7. A search is not made legal by what it turns up; in law it is good or bad when it starts and does not change character from its success. P. 595.

8. That law enforcement may be made more difficult is no justification for disregarding the constitutional prohibition against unreasonable searches and seizures. P. 595.

159 F.2d 818, affirmed.

Respondent was convicted in a federal district court of possessing counterfeit gasoline ration coupons contrary to 301 of the Second War Powers Act. The Circuit Court of Appeals reversed. 159 F. 2d 818. This Court granted certiorari. 331 U. S. 800. Affirmed, p. 595.

Frederick Bernays Wiener argued the cause for the United States. With him on the brief were Solicitor General Perlman, Robert S. Erdahl and Beatrice Rosenberg.

Charles J. McDonough argued the cause for respondent. With him on the brief was John F. Connelly.

MR. JUSTICE JACKSON delivered the opinion of the Court.

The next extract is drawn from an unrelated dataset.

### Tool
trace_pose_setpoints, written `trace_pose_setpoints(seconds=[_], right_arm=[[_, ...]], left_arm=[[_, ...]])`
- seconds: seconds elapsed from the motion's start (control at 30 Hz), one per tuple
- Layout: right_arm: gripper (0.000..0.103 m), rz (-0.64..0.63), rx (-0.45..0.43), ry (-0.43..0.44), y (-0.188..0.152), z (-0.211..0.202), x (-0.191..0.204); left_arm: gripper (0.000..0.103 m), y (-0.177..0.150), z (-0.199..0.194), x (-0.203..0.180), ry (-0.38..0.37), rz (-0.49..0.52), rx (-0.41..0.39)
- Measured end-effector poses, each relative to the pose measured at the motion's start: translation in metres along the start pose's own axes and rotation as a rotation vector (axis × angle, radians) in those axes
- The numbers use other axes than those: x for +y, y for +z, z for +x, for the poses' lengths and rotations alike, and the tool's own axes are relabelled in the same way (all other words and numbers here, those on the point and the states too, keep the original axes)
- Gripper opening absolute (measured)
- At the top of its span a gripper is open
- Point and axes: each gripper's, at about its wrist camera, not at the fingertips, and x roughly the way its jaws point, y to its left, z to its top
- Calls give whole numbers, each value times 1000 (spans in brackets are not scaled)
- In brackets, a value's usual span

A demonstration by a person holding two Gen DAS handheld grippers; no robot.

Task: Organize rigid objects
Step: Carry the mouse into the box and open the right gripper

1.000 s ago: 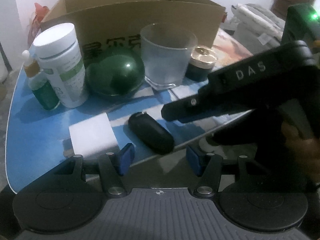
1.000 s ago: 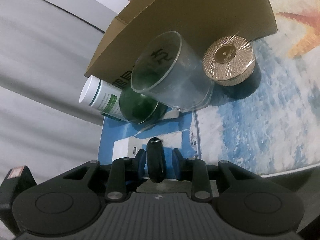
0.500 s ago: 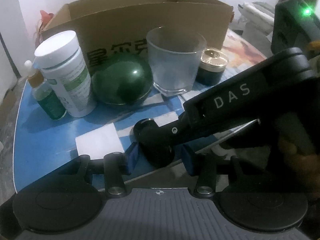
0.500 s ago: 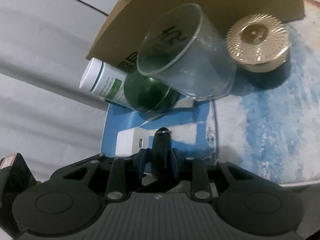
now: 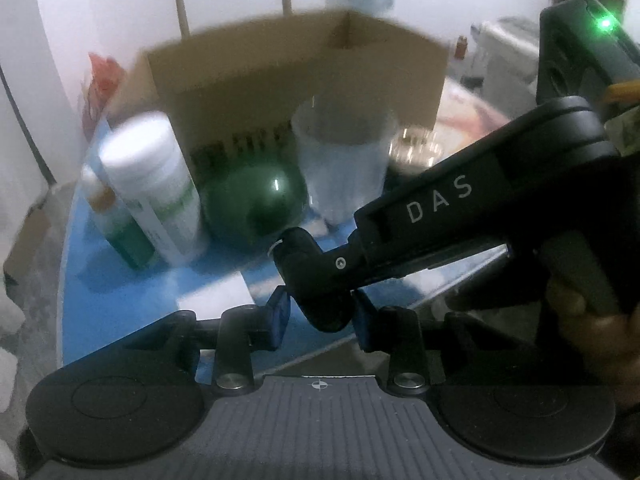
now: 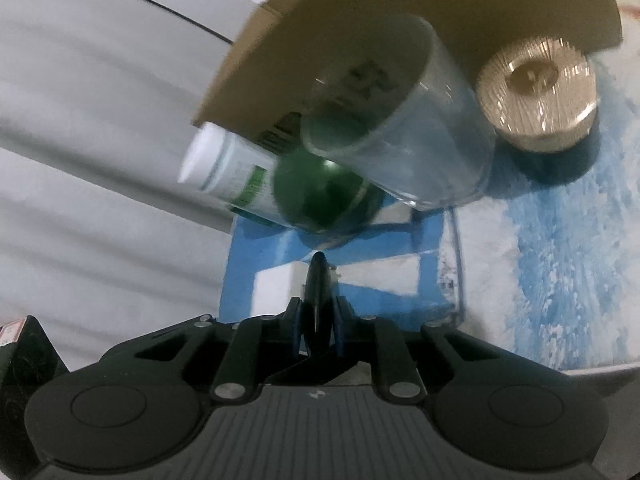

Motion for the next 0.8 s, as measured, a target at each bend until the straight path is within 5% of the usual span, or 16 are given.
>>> trace_pose_setpoints(seconds=[0.2, 0.37, 0.57, 0.8], right_arm=[[17, -168, -102, 9, 22, -36, 59], [17, -301, -155, 22, 79, -48, 105], [17, -260, -42, -26, 176, -5, 100], [17, -121, 107, -89, 244, 56, 55]], left_arm=[[32, 49, -39, -5, 77, 73, -127], [32, 111, -44, 25, 92, 96, -174], [33, 179, 31, 73, 46, 28, 7], [33, 203, 103, 103, 61, -3, 188]])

Michael Di Re was convicted on a charge of knowingly possessing counterfeit gasoline ration coupons in violation of § 301 of the Second War Powers Act, 1942.1 The decisive evidence was that obtained by search of his person, after he was arrested without a warrant of any kind. The Circuit Court of Appeals, Second Circuit, considered that any question as to the timeliness of his objection to this evidence was eliminated by its disposition on its merits by the District Court, and, one judge dissenting, it held both his search and arrest to have been illegal.

150 U. S. C. App. (Supp. V, 1946), § 633.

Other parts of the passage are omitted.